ASSIGNMENT |
Copy out the first line of the listing and every line after it, exactly, until you have copied the line containing "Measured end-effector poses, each".

[DATA Boundary: Start]

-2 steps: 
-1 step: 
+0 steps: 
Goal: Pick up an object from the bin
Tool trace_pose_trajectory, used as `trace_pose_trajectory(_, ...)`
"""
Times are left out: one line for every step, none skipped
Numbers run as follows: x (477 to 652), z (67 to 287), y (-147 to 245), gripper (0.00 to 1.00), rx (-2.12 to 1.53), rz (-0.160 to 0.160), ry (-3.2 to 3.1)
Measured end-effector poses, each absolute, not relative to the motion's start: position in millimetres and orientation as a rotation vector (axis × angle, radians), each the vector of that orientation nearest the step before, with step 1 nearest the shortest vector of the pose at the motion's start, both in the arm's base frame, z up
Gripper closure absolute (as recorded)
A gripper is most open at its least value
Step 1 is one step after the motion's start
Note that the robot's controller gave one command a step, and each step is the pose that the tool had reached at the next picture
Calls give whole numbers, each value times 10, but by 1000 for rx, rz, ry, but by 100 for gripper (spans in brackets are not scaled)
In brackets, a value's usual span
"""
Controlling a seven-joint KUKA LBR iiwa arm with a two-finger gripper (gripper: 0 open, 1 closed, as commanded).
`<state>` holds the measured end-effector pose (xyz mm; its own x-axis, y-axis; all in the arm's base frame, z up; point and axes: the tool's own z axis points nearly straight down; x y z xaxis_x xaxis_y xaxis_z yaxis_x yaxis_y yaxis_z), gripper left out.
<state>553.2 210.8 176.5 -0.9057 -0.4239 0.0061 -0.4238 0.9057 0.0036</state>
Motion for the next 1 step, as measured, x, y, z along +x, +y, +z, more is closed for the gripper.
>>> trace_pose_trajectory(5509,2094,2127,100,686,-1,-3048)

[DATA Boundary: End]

WRITTEN ANSWER |
-2 steps: 
-1 step: 
+0 steps: 
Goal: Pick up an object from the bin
Tool trace_pose_trajectory, used as `trace_pose_trajectory(_, ...)`
"""
Times are left out: one line for every step, none skipped
Numbers run as follows: x (477 to 652), z (67 to 287), y (-147 to 245), gripper (0.00 to 1.00), rx (-2.12 to 1.53), rz (-0.160 to 0.160), ry (-3.2 to 3.1)
Measured end-effector poses, each absolute, not relative to the motion's start: position in millimetres and orientation as a rotation vector (axis × angle, radians), each the vector of that orientation nearest the step before, with step 1 nearest the shortest vector of the pose at the motion's start, both in the arm's base frame, z up

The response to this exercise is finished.